A founder of the EFCA’s first Immigrant Hope ministry center, Roy Larsen, in a piece posted on an EFCA web site in 2011, did not attempt to veil its intent: “to give all immigrants among us — including the undocumented — the hope of the gospel, (and) help in finding a pathway to legal residency if possible (emphasis added).” In 2011, few Americans could have imagined that a sitting U.S. President and Democrat surrogates would willfully oversee an open border policy and permit the illegal crossing of tens of thousands per day, some encountered by border patrol, others not.
Even fewer could have foreseen the emergence of organizations deliberately setting up their own migrant processing centers near prime border entry points.

“Many of the country’s best-known (taxpayer funded) nonprofits, including Catholic Charities (photo nearby), the Hebrew Immigrant Aid Society, the Lutheran Immigration and Refugee Service, the Red Cross, and United Way … and scores of lesser-known charities have instead worked to increase the number of illegal border-crossers dramatically,” wrote Lewis M. Andrews for The American Conservative on April 28, 2024.
“There is no special exemption (in U.S. law) which allows an employee of an American tax-exempt organization willfully to ignore his own country’s laws, as increasing numbers have been doing since Biden’s election.
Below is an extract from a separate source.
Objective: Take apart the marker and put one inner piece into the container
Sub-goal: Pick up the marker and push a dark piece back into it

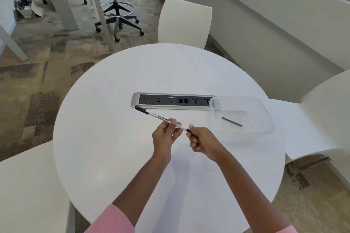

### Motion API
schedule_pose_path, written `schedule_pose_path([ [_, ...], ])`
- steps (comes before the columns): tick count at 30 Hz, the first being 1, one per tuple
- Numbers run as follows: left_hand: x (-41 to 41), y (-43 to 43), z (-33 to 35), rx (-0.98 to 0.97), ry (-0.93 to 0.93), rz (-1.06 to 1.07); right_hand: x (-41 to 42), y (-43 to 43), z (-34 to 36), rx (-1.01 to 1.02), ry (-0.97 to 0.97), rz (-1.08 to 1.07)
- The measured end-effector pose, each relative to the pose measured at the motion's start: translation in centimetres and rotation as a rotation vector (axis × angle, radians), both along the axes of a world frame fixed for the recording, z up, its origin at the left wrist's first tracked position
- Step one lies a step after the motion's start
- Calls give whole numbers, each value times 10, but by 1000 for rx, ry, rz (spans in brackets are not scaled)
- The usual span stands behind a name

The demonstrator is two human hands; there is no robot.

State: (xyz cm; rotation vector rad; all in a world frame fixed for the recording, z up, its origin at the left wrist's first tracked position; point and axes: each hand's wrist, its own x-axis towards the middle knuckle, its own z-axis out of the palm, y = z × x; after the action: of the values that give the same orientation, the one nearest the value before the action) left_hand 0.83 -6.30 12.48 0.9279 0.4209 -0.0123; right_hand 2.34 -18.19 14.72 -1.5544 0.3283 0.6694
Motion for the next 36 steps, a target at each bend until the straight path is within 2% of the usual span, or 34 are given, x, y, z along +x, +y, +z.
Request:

This is true no matter how well-intentioned that nonprofit staffer might imagine himself to be.”
The New York Post reported as long ago as 2022 that the federal government launders money through contracts with nonprofit charities to keep the illegal immigration pipeline flowing.
“Even before crossing the border, migrants still in Mexico are being handed debit cards loaded with $800 a month to enable them to pay for necessities,” reported former New York Lt. Governor Betsy McCaughey in a July 2022 op-ed in the Post. “The gift cards are distributed by the non-profit Organization for Migration, thanks to money provided by the U.S. State Department.
“CARECEN, a far left group funded almost entirely by government contracts, and Catholic Charities … (provides) gift cards and food packages, direct migrants to shelters or hotel rooms, or helps them buy (air) tickets to other destinations. Who pays for all this? FEMA — the Federal Emergency Management Agency, a government agency that funnels money through the nonprofits.”

Immigration Hope Sandhills poses a threat to the security of Moore County by attracting migrants who will take all of the help they can get but typically have no inclination to assimilate or seek legal citizenship. A recent, tragic example is provided by the murder on June 17, 2024, of a Houston girl, age 12, who was strangled by two Venezuelan adult males who entered the U.S. through Eagle Pass near El Paso, Texas, earlier this year. After kidnapping Jocelyn Nungaray (photo nearby) in a convenience store, the men murdered her and hurled her body into a creek.